*Work instruction:* In the listing that follows, the lines starting at the one containing "<point>245,87</point>" and ending at the one containing "<point>213,184</point>" are to be returned exactly, both boundary lines included, and no others.

*Data for review:*
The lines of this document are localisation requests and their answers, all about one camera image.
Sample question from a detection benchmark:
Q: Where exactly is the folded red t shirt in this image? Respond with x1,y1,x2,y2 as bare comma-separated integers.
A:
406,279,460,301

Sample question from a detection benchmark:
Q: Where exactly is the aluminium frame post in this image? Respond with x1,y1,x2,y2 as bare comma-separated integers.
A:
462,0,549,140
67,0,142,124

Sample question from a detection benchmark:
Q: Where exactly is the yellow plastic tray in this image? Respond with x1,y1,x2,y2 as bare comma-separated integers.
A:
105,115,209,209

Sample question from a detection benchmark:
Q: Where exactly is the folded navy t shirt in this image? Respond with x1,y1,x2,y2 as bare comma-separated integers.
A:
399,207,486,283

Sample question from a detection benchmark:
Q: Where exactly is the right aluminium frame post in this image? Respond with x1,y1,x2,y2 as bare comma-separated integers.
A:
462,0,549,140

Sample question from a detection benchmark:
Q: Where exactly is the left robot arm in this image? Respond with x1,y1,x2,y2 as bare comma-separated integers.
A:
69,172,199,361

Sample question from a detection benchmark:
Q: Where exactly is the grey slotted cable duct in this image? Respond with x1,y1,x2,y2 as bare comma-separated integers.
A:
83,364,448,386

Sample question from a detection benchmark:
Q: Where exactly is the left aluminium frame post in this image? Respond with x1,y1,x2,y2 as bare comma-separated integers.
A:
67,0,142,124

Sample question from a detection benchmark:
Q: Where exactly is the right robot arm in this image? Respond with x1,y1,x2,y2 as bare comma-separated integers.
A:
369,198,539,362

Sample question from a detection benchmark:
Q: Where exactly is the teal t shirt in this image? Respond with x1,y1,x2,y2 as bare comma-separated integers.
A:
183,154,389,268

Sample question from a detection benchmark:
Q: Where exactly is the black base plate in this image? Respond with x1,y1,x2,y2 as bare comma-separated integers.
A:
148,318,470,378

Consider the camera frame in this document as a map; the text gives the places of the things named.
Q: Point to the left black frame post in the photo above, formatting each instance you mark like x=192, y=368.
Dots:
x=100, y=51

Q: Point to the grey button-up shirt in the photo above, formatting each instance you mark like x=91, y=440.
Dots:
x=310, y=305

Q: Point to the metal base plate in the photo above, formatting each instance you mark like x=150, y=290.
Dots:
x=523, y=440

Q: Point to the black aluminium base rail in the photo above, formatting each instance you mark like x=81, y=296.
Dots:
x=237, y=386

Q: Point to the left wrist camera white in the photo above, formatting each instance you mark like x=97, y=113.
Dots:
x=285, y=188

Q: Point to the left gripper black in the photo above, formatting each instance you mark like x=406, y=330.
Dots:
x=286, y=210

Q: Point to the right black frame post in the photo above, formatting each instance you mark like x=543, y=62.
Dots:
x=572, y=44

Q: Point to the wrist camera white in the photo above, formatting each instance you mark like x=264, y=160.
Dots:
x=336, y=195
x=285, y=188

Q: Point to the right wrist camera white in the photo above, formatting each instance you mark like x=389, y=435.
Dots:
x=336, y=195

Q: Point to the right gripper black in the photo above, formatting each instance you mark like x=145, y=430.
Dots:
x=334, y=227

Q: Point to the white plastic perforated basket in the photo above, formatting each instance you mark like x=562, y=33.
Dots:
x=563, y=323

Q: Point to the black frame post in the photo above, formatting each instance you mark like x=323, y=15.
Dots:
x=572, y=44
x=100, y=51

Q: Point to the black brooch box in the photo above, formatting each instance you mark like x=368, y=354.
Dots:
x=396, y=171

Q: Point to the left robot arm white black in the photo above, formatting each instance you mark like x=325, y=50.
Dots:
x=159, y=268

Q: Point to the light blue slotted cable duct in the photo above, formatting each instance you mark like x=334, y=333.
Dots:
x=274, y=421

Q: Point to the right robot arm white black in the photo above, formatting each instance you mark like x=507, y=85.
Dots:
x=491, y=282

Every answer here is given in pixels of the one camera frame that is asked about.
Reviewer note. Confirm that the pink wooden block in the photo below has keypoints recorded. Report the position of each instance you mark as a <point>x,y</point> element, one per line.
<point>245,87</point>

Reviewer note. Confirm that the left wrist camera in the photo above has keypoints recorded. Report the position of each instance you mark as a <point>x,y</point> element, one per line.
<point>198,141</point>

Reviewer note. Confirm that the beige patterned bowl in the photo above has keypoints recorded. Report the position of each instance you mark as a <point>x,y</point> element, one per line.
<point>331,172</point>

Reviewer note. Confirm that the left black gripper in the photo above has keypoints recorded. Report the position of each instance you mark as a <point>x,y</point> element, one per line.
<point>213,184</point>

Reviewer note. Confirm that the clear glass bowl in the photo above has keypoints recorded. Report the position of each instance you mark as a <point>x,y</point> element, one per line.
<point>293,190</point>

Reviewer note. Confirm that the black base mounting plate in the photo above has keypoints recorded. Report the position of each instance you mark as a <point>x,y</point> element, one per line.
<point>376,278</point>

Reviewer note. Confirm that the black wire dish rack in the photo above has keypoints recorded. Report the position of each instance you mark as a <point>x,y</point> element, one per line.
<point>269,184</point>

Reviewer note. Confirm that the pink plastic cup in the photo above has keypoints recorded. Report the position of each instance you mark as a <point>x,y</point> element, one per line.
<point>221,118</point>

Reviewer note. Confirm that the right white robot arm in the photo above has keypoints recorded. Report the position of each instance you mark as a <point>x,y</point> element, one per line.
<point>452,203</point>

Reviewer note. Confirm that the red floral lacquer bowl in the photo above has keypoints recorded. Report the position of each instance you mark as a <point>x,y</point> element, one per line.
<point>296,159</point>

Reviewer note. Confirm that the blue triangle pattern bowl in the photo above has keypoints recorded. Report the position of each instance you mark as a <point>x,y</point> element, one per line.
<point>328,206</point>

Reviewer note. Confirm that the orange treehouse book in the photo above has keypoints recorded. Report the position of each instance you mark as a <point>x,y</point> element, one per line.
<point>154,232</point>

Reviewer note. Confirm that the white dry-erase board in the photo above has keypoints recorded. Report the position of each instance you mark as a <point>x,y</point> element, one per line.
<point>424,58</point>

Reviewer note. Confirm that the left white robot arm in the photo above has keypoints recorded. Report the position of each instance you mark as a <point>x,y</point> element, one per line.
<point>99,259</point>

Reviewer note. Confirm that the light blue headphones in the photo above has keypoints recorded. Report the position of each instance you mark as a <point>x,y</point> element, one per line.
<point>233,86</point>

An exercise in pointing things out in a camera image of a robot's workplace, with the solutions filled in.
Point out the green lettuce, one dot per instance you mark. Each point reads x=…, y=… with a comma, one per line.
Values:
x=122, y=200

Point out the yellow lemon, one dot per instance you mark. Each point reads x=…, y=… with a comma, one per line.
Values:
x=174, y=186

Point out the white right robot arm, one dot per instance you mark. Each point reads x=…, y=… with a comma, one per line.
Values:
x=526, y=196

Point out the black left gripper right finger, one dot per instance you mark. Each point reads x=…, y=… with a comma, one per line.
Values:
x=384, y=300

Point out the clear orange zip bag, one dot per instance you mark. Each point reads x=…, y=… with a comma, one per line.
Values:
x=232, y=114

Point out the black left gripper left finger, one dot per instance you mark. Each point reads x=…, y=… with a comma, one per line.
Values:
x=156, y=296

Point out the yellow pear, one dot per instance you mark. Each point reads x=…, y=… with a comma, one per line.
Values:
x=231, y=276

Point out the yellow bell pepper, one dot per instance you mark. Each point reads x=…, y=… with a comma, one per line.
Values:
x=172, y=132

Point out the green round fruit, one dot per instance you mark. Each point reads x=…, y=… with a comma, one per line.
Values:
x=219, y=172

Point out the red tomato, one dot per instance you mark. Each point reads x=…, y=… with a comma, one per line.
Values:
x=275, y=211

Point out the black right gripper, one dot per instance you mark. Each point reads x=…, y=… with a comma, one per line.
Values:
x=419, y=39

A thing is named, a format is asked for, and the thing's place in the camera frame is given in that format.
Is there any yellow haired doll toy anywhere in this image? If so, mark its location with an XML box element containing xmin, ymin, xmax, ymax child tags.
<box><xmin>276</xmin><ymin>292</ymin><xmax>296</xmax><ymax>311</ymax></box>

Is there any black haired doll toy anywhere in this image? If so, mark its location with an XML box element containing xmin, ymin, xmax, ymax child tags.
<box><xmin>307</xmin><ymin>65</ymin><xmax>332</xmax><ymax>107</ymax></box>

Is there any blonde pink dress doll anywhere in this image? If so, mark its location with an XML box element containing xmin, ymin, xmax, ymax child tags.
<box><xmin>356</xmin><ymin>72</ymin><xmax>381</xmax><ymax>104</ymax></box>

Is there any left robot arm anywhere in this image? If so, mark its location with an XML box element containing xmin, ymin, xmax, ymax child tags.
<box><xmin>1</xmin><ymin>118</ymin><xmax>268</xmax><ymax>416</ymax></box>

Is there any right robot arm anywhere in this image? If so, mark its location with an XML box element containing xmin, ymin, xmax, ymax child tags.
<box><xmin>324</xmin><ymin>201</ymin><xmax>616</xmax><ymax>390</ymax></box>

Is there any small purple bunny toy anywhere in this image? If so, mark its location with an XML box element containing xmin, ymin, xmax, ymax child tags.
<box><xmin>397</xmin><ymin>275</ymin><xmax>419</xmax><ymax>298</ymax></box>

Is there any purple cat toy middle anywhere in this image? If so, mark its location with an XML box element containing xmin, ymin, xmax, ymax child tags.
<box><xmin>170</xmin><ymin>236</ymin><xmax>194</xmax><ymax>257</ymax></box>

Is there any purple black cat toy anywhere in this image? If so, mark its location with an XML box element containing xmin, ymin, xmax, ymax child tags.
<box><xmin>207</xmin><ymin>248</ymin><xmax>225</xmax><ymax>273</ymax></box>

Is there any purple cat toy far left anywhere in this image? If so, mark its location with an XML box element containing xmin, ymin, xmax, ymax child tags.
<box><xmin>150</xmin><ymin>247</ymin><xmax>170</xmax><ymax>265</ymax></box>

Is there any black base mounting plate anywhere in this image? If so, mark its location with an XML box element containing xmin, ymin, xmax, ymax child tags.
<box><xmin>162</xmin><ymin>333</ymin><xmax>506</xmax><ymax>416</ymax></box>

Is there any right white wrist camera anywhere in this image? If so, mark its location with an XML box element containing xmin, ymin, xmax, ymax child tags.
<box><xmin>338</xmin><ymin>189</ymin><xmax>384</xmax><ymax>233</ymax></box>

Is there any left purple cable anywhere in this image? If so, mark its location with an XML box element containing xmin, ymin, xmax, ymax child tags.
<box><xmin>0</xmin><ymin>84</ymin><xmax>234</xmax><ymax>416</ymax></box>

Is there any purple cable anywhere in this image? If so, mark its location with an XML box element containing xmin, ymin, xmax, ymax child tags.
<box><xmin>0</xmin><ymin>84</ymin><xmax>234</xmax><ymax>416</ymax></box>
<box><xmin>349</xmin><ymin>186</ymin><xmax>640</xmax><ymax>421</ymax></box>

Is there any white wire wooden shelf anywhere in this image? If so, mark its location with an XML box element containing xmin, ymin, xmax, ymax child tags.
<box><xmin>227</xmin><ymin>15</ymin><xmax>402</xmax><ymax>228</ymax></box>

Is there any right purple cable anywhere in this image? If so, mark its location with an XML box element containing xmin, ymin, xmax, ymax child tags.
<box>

*Solution for this task:*
<point>245,87</point>

Reviewer note. Confirm that the left wrist camera in the photo above has keypoints recorded. Report the position of each instance you mark as a <point>x,y</point> element, one per line.
<point>198,141</point>

Reviewer note. Confirm that the beige patterned bowl in the photo above has keypoints recorded. Report the position of each instance you mark as a <point>x,y</point> element, one per line.
<point>331,172</point>

Reviewer note. Confirm that the left black gripper in the photo above has keypoints recorded. Report the position of each instance you mark as a <point>x,y</point> element, one per line.
<point>213,184</point>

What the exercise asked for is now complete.